Imagine you've created a game similar to 'TRON' Racing. 'TRON' as an AI agent in the game has a significant impact on the game's outcome. He needs to make decisions continuously throughout the game process, such as when to accelerate, turn, and jump, to skillfully avoid obstacles, overtake other racers, and ultimately win the race. In this example, the entire game environment and the behavior of the other racers constitute the environment of the AI agent. The AI agent will make the optimal decisions based on this information. For example, if the road ahead turns left, the intelligent agent will turn left.

The essence of an AI agent is a system that can perceive its environment, make decisions based on given goals, and take actions. These decisions are based on the AI agent's understanding of the environment, such as its destination, current position, and surrounding obstacles. One of the most impressive features of AI agents is their adaptability. They can "learn," which means they can continuously improve their decision-making process through interaction with the environment. For example, after multiple games, it may learn how to better avoid obstacles or find the optimal racing route, demonstrating its ability to evolve and adapt.

In summary, an AI agent is an AI system that can perceive and understand its environment, make decisions, take actions, and continuously learn and evolve.

AI Agents - The Next Hot Topic

In the development of large language models, the next step of evolution will proceed in two directions. On the one hand, it is "downward" to focus on updating and improving the underlying system. On the other hand, it is "upward" to expand by increasing complexity, intelligence, and automation, essentially the development of agent models. A typical agent module unit integrates components such as memory, planning, execution, and reflection, making it more intelligent than the traditional large language model interaction mode.

Furthermore, people are continuously adding new and anticipated features to these systems to meet various needs, thereby constantly expanding the boundaries of imagination. Some outstanding innovative ideas, such as integrating search engine and compiler functions, have been gradually realized in recent months of research.

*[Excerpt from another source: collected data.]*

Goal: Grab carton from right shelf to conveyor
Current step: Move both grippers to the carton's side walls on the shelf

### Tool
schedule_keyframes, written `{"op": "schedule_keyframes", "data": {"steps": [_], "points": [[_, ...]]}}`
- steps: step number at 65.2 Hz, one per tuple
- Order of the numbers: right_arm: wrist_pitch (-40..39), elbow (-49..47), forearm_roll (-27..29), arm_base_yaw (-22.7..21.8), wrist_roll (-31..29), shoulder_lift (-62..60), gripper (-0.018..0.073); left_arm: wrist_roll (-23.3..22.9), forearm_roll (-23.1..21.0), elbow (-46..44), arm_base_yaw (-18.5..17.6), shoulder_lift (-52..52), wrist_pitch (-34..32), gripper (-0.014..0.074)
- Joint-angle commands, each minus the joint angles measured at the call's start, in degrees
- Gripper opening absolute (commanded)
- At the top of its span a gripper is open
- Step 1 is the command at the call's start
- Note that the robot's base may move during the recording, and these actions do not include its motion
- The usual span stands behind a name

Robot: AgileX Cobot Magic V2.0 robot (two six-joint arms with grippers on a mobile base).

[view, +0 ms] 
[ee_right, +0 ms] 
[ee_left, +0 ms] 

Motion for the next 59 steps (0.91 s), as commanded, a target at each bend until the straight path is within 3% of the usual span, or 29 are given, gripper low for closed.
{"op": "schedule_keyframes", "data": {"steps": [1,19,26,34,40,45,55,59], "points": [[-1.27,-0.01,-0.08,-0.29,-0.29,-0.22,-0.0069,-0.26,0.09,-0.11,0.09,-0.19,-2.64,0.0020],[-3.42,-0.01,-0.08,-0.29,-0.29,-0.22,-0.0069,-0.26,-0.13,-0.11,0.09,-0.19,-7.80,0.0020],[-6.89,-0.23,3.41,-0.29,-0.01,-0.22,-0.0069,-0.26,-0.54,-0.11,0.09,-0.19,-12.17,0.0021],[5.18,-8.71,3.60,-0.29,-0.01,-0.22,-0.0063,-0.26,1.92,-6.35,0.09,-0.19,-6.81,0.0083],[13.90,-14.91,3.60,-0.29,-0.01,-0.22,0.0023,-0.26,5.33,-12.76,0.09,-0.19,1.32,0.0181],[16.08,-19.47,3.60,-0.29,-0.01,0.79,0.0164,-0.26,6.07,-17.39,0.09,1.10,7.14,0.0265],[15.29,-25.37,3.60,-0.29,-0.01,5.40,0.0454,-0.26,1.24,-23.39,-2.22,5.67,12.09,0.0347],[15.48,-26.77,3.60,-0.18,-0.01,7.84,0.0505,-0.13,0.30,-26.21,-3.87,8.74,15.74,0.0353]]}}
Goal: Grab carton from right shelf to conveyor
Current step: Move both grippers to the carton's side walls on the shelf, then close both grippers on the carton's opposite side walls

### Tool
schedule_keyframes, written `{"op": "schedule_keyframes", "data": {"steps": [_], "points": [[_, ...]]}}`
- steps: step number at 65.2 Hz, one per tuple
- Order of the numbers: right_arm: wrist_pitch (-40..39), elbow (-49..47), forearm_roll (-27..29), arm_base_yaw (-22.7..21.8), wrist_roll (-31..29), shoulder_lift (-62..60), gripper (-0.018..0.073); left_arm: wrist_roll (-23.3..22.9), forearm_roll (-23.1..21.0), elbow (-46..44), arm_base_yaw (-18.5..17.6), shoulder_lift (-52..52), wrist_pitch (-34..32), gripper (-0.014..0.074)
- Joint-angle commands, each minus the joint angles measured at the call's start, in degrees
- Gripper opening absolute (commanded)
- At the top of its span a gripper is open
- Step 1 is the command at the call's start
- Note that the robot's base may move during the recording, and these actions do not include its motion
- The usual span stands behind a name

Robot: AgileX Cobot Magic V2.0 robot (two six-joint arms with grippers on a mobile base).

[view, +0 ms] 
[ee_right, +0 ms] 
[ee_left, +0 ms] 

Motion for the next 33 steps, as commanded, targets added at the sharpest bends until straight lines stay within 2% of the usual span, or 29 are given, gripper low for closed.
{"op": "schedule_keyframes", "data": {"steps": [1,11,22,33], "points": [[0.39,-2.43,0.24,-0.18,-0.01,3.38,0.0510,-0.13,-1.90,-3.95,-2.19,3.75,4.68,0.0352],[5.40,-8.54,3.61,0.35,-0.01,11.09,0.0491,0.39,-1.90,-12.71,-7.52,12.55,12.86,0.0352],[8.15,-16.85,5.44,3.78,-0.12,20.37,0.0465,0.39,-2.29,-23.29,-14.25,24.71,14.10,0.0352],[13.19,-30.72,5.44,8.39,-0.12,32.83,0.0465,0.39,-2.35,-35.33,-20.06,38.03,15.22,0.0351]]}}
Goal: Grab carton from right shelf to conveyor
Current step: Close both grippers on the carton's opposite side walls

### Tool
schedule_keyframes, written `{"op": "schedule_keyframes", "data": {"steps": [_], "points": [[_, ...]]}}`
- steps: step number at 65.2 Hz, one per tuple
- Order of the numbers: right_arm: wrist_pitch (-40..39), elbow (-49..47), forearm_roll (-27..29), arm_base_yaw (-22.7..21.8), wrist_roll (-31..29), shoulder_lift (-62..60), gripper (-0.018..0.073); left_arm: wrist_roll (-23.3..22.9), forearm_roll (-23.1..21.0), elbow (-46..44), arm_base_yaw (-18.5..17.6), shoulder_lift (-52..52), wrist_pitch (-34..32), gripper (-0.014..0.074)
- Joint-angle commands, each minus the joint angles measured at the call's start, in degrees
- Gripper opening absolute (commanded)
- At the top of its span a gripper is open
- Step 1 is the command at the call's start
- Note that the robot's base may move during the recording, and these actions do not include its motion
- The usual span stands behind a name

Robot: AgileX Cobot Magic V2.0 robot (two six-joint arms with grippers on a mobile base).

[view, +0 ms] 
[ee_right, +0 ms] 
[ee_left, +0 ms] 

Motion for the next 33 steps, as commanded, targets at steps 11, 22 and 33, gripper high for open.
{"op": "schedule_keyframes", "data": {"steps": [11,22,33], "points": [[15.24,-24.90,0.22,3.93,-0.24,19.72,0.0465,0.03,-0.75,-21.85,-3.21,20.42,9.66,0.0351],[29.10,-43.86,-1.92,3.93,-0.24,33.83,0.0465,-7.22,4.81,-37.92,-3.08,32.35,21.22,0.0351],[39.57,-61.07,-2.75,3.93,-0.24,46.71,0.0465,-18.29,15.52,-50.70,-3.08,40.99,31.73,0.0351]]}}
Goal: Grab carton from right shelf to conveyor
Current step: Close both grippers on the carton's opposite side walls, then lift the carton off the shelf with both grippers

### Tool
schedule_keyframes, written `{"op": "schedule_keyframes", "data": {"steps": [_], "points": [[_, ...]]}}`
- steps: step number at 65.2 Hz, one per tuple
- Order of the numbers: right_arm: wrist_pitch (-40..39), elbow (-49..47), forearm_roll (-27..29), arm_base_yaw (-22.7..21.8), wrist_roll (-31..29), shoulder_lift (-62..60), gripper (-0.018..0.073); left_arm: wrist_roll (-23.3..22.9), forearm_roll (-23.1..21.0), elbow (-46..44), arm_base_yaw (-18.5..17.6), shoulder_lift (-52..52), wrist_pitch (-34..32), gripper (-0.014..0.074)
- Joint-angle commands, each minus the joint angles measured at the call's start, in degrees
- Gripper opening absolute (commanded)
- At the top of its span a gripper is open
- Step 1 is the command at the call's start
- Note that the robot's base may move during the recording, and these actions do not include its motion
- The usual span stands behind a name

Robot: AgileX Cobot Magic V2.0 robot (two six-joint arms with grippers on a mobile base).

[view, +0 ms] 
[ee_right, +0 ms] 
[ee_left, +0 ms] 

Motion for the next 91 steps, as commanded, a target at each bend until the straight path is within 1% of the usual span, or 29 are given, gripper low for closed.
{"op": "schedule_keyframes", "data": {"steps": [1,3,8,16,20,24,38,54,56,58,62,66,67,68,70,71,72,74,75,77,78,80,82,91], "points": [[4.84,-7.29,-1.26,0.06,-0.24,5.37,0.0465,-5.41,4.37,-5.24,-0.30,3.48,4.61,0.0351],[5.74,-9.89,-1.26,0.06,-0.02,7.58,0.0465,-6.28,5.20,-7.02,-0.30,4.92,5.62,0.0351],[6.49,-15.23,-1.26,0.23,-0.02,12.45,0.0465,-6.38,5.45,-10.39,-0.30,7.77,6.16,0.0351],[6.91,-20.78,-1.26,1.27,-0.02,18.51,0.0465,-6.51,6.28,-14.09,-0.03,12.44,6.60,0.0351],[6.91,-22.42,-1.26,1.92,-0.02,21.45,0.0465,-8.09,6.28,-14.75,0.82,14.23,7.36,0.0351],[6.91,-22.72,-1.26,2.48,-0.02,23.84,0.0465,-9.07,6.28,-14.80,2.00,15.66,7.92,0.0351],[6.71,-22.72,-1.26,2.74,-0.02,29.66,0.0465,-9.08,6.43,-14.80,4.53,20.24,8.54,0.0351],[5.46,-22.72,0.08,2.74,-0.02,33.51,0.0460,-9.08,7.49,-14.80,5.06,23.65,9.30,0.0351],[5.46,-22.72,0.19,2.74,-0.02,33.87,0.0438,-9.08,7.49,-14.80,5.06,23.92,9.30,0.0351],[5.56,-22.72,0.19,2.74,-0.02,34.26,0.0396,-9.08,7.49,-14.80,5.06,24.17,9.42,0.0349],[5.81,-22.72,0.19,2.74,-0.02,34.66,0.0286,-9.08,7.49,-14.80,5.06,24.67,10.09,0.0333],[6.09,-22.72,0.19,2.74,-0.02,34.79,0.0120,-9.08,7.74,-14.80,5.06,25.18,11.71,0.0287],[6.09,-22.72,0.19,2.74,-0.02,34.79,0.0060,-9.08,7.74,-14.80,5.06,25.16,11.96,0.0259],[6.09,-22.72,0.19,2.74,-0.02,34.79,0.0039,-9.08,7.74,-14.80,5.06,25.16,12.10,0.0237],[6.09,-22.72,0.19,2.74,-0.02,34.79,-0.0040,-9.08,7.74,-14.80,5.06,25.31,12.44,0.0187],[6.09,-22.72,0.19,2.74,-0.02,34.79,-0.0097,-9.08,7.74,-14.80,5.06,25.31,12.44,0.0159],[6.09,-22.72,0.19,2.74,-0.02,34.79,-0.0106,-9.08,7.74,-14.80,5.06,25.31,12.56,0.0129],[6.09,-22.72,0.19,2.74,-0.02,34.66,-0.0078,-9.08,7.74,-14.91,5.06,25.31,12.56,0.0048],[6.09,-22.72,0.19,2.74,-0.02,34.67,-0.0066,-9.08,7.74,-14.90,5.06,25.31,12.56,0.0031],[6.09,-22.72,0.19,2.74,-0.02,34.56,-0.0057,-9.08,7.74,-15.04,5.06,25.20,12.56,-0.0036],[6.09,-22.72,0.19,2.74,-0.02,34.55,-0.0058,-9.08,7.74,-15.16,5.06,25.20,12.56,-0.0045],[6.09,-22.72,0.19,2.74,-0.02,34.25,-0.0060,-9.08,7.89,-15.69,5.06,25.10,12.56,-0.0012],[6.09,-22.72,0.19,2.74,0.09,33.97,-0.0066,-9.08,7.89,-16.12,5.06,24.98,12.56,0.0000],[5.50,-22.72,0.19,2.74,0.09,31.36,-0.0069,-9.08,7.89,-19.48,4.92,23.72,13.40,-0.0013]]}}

Although a single agent is powerful and easy to use, 'OP' GPTs represent the future of AI business models based on independent agents. In this model, developers and users collaborate to customize and purchase 'OP' GPTs that meet their needs. 'OP' then shares the resulting profits with the developers. This collaborative business model not only promotes community cohesion but also tightly connects the community, developers, platform, and users, collectively advancing the grand vision of AI progress.

However, our vision should not be limited by the current possibilities. The future of 'AR' is boundless, and our imagination should extend accordingly. The potential for 'AR' evolution is enormous, and this infinite potential can inspire us and ignite our passion. For example, can the agents within 'OP' GPTs have the ability to learn and evolve independently?

AI Challenges in Web3

In short, the core challenge of Web3 is the lack of truly customized projects for users. "Users" here refer to the vast majority who do not have complex trading strategy knowledge, are not familiar with 'RON' programming, and do not know how to obtain accurate data from platforms such as 'ONG', 'Massari', 'Dune', or 'DeBank'. In the early stages of Web3, these users are particularly crucial, as they constitute the broadest user base in the field and must be effectively attracted and retained.

The Migration from Web2

Transitioning Web2 users to Web3 has profound implications in multiple aspects. First, Web3 marks the advent of the decentralized era, granting users unprecedented control over their data, identity, and digital assets. By migrating Web2 users to Web3, we not only achieve democratization at the technological level but also strengthen the sovereignty of users, allowing them to truly own and manage their online identity and data flow. This transformation addresses public concerns about data privacy, censorship, and surveillance in centralized platforms, providing users with a new choice centered on transparency, security, and empowerment.

Secondly, the introduction of Web2 users is crucial for driving the widespread adoption and mainstream acceptance of Web3. Web3 is not limited to the financial sector; it has the potential to revolutionize various fields, such as healthcare, supply chain management, voting systems, and content creation. With the addition of Web2 users, we will further expand the user base and ecosystem of decentralized applications, and this network effect will accelerate the development and maturity of decentralized networks. This widespread adoption not only validates the practical value and vitality of Web3 but will also stimulate more investment, research, and innovation in decentralized technologies, building a more robust, inclusive, and vibrant digital future.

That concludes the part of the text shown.